Le Grand Mufti de Dubaï ouvre la voie à des femmes mufti

Devançant la portée symbolique de la Journée internationale de la femme, le 8 mars prochain, le grand mufti

jeudi 5 mars 2009

Devançant la portée symbolique de la Journée internationale de la femme, le 8 mars prochain, le grand mufti de Dubaï, Ahmed Al-Haddad, s’illustre véritablement en précurseur de la parité dans les Emirats arabes, à travers une fatwa quasi révolutionnaire proclamée en février dernier et qui donne accès aux femmes pour la première fois à la fonction de grand mufti officiant aussi bien pour les hommes que pour les femmes.

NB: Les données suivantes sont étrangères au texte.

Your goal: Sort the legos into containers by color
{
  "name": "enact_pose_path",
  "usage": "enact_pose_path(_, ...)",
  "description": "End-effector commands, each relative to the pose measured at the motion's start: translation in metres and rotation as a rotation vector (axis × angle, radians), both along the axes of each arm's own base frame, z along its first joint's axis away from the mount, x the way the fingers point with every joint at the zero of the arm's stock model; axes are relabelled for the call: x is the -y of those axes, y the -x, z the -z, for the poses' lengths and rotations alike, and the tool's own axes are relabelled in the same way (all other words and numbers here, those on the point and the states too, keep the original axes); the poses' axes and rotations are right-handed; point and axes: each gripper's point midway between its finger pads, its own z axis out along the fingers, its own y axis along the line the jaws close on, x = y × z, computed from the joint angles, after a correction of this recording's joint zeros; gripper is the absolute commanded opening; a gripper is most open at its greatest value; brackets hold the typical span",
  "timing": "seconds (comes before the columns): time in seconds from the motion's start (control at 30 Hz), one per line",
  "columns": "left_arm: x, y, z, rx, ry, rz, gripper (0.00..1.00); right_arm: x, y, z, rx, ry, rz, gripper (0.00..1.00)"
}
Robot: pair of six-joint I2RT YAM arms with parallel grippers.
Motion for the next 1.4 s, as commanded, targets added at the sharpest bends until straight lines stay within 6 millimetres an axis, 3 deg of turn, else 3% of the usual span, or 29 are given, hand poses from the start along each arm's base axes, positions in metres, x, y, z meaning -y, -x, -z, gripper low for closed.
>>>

Se référant à la pionnière que fut Aïcha, la femme du prophète Mohammed, en la matière, rien ne s’oppose selon lui dans le Texte à ce que la femme prétende briguer cette haute responsabilité, aussi longtemps qu’elle en a les compétences et les connaissances théologiques requises. Une avancée exceptionnelle qui bouscule tous les préjugés, aucun pays musulman ne comptant à ce jour de femmes muftis dans ses rangs religieux, alors même que de nombreuses portes professionnelles restent hermétiquement fermées à la gent féminine, notamment dans la magistrature, le notariat pour délivrer des actes de mariage, le rôle d’imam de mosquée, ou encore dans l’armée…

Jusqu’à présent, seule l’opiniâtreté d’une femme, Soad Saleh, professeur des études islamiques au Caire, s’était fait entendre en 2003 au plus haut niveau pour exiger la désignation d’une femme mufti dédiée exclusivement à ses coreligionnaires féminines.

La démarche d’ouverture dont fait preuve le grand mufti de Dubaï fédère d’autres savants musulmans qui le rejoignent dans son approche et son analyse scripturaire : « La masculinité n’est pas une condition pour devenir mufti. Une femme peut le devenir » affirme le docteur Abdallah Attayar, ce en quoi il est rejoint par le mufti de la mosquée de Paris qui confirme bien que : « Un mufti doit bien connaître le Coran, la langue arabe, la Sunna, les coutumes et les précédentes fatwas. Il n’a jamais été dit qu’il faut qu’il soit un homme. »

Relevant d’une décision politique pour être définitivement entérinée dans les Emirats arabes, cette fatwa avant-gardiste fait malheureusement face à une réelle pénurie de femmes suffisamment compétentes pour remplir cette mission de premier plan.